# Exercise directions
Find how many lines in the material contain "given"; your answer should be that number alone.

# Supplied records
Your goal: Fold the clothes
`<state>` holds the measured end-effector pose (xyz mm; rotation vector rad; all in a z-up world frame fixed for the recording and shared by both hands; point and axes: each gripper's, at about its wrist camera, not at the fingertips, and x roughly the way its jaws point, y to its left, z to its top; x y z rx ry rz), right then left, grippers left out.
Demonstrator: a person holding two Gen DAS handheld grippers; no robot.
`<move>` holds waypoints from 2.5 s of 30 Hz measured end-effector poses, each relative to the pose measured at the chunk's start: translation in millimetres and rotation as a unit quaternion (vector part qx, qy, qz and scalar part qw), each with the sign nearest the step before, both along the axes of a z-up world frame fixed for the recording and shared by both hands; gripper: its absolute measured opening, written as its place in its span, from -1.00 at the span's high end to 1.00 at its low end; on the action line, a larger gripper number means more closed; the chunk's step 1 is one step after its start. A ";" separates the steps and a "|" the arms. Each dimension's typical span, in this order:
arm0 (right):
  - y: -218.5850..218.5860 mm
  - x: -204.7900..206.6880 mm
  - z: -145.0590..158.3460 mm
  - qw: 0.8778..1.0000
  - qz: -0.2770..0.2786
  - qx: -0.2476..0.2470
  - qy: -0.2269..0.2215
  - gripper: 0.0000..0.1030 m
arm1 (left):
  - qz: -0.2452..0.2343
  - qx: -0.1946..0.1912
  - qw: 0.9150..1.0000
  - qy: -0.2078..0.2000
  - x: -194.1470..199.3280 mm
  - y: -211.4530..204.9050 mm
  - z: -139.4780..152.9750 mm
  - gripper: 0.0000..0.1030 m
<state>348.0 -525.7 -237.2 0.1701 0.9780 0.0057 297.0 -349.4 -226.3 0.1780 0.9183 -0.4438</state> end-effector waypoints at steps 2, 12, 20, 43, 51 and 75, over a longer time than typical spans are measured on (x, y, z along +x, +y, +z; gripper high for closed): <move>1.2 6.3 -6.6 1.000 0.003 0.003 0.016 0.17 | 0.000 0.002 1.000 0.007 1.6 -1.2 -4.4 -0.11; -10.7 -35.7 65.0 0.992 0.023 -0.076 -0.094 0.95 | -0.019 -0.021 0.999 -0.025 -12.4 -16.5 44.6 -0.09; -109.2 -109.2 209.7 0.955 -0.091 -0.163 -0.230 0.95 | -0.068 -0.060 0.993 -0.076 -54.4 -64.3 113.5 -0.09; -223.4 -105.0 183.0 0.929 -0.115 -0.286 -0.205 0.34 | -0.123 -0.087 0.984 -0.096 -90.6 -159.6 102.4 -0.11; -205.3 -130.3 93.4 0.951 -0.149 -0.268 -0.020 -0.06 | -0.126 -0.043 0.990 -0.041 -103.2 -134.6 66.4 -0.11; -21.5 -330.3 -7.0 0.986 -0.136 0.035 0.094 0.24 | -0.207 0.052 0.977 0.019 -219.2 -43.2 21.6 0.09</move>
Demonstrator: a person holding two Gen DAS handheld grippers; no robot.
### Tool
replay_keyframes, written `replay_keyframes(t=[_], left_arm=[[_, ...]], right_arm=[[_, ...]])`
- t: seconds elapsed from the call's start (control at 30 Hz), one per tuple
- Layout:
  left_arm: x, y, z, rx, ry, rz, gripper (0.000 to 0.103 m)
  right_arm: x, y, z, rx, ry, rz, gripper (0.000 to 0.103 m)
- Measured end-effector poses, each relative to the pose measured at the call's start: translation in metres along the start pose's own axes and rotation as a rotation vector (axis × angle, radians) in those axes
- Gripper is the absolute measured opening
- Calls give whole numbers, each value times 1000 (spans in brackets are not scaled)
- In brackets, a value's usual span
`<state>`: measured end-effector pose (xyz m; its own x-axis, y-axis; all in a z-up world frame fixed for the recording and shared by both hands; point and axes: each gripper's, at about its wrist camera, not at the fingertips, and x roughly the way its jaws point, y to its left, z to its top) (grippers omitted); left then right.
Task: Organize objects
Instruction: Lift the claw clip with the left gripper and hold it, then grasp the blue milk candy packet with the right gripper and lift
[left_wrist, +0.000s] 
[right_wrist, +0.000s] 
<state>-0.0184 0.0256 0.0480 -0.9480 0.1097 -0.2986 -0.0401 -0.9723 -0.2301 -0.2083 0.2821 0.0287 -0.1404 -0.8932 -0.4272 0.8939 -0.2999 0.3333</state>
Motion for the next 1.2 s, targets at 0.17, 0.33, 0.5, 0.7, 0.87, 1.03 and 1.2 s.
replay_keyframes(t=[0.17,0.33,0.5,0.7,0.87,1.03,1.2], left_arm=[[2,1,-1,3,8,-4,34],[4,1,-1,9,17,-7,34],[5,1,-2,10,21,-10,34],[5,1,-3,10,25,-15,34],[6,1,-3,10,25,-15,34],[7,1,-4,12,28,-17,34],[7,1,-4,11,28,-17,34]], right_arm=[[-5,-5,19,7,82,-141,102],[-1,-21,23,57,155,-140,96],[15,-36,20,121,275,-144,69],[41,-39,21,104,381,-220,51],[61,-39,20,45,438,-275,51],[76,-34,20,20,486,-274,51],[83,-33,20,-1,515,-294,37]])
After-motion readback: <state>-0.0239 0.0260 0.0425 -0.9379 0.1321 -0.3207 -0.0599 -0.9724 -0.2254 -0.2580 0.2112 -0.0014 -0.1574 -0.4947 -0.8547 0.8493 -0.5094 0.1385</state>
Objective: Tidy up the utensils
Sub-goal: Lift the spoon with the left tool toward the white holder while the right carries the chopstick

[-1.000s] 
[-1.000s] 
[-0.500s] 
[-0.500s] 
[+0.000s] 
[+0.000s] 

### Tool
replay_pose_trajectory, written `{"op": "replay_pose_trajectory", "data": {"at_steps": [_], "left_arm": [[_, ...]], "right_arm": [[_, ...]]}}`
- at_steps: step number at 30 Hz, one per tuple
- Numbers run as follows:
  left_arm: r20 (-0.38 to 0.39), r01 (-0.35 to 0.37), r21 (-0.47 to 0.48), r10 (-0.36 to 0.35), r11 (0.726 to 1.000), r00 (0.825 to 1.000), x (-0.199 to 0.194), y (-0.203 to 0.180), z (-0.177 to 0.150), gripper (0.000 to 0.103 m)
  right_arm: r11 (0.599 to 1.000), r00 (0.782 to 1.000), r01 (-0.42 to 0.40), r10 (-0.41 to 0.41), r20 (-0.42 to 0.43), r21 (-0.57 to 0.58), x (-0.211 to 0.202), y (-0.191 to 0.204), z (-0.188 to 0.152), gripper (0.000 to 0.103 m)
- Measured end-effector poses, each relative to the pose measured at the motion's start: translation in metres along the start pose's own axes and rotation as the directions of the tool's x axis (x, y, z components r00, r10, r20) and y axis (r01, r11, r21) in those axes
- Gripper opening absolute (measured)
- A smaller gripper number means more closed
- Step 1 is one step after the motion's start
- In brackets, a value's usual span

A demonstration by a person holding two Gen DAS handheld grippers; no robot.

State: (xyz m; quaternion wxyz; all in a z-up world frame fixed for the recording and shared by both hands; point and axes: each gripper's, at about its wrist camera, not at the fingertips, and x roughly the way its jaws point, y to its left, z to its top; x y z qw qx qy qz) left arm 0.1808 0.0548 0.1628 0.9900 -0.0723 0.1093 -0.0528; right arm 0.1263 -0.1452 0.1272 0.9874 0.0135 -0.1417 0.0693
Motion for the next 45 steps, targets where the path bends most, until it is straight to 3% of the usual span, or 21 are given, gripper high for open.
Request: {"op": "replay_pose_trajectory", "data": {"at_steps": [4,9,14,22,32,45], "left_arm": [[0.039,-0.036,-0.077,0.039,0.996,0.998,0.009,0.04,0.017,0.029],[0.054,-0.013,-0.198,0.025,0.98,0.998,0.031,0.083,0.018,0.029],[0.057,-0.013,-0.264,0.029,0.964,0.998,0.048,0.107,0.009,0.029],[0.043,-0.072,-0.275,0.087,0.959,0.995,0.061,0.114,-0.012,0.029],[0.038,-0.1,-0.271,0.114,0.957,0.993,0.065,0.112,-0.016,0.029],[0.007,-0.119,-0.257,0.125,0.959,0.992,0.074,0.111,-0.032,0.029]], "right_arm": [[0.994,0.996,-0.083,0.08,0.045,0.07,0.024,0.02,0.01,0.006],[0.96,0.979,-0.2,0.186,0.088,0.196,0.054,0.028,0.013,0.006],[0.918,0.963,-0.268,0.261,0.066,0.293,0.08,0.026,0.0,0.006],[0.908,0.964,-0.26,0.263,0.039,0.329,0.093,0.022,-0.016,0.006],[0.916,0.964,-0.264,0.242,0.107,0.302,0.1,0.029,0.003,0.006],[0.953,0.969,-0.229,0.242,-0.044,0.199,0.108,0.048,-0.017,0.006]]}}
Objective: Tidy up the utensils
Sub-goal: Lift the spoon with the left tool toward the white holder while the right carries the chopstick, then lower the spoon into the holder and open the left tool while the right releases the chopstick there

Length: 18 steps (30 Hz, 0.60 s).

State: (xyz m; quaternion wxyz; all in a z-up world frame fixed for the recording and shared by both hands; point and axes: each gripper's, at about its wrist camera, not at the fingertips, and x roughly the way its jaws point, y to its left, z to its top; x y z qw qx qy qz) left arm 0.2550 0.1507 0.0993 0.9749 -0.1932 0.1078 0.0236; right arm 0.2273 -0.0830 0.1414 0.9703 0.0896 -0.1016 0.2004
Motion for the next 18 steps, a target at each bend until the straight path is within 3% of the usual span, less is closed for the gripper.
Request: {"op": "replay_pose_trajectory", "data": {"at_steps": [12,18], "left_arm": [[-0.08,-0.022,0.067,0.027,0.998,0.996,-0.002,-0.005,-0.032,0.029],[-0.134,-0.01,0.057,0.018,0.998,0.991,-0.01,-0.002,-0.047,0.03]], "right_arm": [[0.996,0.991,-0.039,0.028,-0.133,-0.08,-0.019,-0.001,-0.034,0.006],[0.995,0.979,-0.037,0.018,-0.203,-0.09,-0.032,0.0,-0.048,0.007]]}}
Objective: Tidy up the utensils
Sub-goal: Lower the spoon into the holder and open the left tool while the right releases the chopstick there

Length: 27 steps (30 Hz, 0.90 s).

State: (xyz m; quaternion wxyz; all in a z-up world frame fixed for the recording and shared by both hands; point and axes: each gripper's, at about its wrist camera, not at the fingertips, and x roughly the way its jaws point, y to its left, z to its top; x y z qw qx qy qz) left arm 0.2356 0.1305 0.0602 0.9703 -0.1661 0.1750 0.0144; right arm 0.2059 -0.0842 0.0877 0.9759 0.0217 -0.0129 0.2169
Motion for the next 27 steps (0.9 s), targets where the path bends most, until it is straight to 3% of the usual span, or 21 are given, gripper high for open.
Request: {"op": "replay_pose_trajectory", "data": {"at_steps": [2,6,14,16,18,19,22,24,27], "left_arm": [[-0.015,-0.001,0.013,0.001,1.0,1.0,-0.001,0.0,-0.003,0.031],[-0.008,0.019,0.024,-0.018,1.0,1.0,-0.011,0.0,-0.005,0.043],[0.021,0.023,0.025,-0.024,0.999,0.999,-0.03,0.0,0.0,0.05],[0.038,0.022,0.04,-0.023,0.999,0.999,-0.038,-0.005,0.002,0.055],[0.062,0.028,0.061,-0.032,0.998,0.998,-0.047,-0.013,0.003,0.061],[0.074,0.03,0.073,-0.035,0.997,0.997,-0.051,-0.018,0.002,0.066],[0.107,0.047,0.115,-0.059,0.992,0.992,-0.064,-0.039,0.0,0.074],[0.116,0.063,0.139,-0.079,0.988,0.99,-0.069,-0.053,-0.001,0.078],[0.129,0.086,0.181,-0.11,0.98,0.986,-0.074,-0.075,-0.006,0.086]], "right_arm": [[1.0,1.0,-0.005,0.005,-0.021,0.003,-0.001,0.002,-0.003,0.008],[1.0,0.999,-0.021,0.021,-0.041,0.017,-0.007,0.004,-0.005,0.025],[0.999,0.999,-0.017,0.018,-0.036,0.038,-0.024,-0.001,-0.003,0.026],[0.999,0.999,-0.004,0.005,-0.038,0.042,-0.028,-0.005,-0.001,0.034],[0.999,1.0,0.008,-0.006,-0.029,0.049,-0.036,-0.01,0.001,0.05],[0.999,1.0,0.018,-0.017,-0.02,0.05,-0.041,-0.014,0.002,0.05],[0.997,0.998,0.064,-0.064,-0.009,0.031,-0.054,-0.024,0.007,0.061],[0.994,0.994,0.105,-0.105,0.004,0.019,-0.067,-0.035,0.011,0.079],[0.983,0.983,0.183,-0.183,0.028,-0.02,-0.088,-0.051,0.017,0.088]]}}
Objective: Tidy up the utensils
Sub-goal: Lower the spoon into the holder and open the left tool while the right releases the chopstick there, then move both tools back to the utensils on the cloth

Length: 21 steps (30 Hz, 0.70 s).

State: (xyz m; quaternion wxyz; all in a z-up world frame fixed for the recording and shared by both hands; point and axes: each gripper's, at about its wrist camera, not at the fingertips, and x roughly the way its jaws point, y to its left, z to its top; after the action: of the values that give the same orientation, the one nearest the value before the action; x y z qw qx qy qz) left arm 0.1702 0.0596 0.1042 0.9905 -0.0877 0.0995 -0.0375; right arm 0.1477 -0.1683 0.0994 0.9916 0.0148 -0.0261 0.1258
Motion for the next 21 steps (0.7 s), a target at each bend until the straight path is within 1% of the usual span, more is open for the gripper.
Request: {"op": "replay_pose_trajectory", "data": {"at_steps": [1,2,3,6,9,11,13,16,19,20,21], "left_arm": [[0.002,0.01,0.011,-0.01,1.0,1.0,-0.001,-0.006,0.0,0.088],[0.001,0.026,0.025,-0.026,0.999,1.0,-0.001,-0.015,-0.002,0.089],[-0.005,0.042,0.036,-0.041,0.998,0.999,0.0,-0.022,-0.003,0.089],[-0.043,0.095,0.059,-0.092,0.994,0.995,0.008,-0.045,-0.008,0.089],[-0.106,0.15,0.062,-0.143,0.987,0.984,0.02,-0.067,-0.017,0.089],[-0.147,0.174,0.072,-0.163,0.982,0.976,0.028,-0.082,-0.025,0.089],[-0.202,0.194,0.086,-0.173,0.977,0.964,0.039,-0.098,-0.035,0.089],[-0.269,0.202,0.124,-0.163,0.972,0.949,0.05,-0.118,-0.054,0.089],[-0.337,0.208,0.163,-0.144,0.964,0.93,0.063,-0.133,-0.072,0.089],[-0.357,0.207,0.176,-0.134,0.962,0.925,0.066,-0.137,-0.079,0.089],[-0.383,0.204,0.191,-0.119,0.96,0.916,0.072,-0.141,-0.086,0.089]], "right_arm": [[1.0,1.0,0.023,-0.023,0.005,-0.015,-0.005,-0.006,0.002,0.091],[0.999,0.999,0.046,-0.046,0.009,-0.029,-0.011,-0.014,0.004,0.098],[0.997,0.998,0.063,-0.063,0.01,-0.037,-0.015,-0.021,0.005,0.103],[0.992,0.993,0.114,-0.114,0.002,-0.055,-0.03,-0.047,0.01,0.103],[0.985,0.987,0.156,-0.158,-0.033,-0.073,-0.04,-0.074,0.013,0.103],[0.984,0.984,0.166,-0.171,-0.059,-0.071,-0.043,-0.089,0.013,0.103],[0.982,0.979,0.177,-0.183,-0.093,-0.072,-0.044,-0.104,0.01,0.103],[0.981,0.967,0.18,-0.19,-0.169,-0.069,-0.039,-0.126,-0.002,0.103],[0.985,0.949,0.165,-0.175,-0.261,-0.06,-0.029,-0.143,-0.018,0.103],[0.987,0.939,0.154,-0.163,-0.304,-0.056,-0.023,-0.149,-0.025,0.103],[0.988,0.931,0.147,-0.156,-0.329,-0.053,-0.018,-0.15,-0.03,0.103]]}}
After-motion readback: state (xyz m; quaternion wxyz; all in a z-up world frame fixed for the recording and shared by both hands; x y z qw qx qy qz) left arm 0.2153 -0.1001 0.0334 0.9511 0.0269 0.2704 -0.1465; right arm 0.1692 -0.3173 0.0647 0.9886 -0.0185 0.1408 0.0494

# Response to this task
2